After a flattish 2024, this Rekha Jhunjhunwala (RJ) stock bet can deliver 20 per cent return in 2025, MOFSL said in its latest note, citing strong runway for growth, funded through internal accruals, and superior execution and store economics, as reflected by the company in the form of healthy return on invested capital (RoIC) of 30 per cent.
As per the September quarter shareholding pattern, Jhunjhunwala held 14.4 per cent stake in this footwear retailer, which is worth Rs 4,735 crore as on Wednesday's trading price. The stock quoted at Rs 1,211.95 apiece, but MOFSL finds the stock worth Rs 1,460 per share, up 20.46 per cent. This is Metro Brands Ltd. The stock fell 3.38 per cent in the past one year.
MOFSL said Metro Brands' stock performance was flattish in 2024 due to both internal and external factors.
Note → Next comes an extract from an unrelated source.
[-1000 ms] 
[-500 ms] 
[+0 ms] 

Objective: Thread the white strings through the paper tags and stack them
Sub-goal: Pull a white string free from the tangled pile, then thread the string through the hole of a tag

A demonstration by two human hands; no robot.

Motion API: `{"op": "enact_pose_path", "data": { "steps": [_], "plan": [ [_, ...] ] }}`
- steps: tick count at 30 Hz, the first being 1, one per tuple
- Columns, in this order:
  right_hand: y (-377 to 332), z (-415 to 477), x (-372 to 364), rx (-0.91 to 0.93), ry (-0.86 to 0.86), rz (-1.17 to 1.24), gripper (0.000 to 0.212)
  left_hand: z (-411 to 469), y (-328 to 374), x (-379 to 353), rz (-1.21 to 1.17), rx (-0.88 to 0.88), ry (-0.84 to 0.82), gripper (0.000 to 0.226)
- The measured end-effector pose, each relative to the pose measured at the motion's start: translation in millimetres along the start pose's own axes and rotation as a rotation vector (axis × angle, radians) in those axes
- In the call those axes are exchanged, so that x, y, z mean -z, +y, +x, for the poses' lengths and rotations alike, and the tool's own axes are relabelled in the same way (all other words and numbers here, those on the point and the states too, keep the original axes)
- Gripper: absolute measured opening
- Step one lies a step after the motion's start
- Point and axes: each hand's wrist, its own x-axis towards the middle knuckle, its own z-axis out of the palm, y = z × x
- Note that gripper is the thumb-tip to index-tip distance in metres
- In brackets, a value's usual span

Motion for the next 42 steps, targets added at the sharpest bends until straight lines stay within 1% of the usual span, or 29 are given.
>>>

Internal factors included the liquidation of old FILA inventory, which impacted gross margins and a decline in revenue per square fee., driven by a lower share of Crocs in the incremental store rollouts.
It noted that weak discretionary spending over the past few quarters, along with BIS-related challenges, have weighed on Metro Brands’ performance and resulted in modest revenue growth of 2 per cent in H1FY25.
Despite weak revenue growth and the impact of FILA liquidation, strong cost controls have helped MBL maintain its gross, Ebitda and PAT margins at 57 per cent, 28 per cent, and 14 per cent, respectively, all of which remained within the guided range in H1FY25, MOFSL said.
"In our view, MBL’s superior store economics (Rs 20,000 SPSF, 2 years store payback), combined with its strong cost controls, has enabled it to continue its outperformance over other footwear peers. With the liquidation of FILA inventory largely behind and a higher number of wedding days, we expect both SSSG and margins to improve from
2HFY25," it said.
With a strong net cash balance sheet and healthy operating cash flow generation of Rs 1,350 crore over FY24-27, MBL can potentially double its store count over the next three years through internal accruals. Conservatively, MOFSL is assuming 100-110 store additions on average annually over FY24-27 against an average of 380 annually based on MBL’s OCF generation.
"We value Metro Brands at 70 times December 2026 PE to arrive at a valuation of Rs 1,460 per share. We have not factored any significant contribution from FILA and Foot Locker in our estimates till FY27, and a faster ramp-up could provide further upside potential," it said.
The target price is factoring in 12 per cent revenue and 13 per cent Ebitda CAGR over FY25-50E, driven by 7 per cent CAGR in store additions, 4 per cent annual increase in store sales throughput and a terminal growth rate of 6.5 per cent.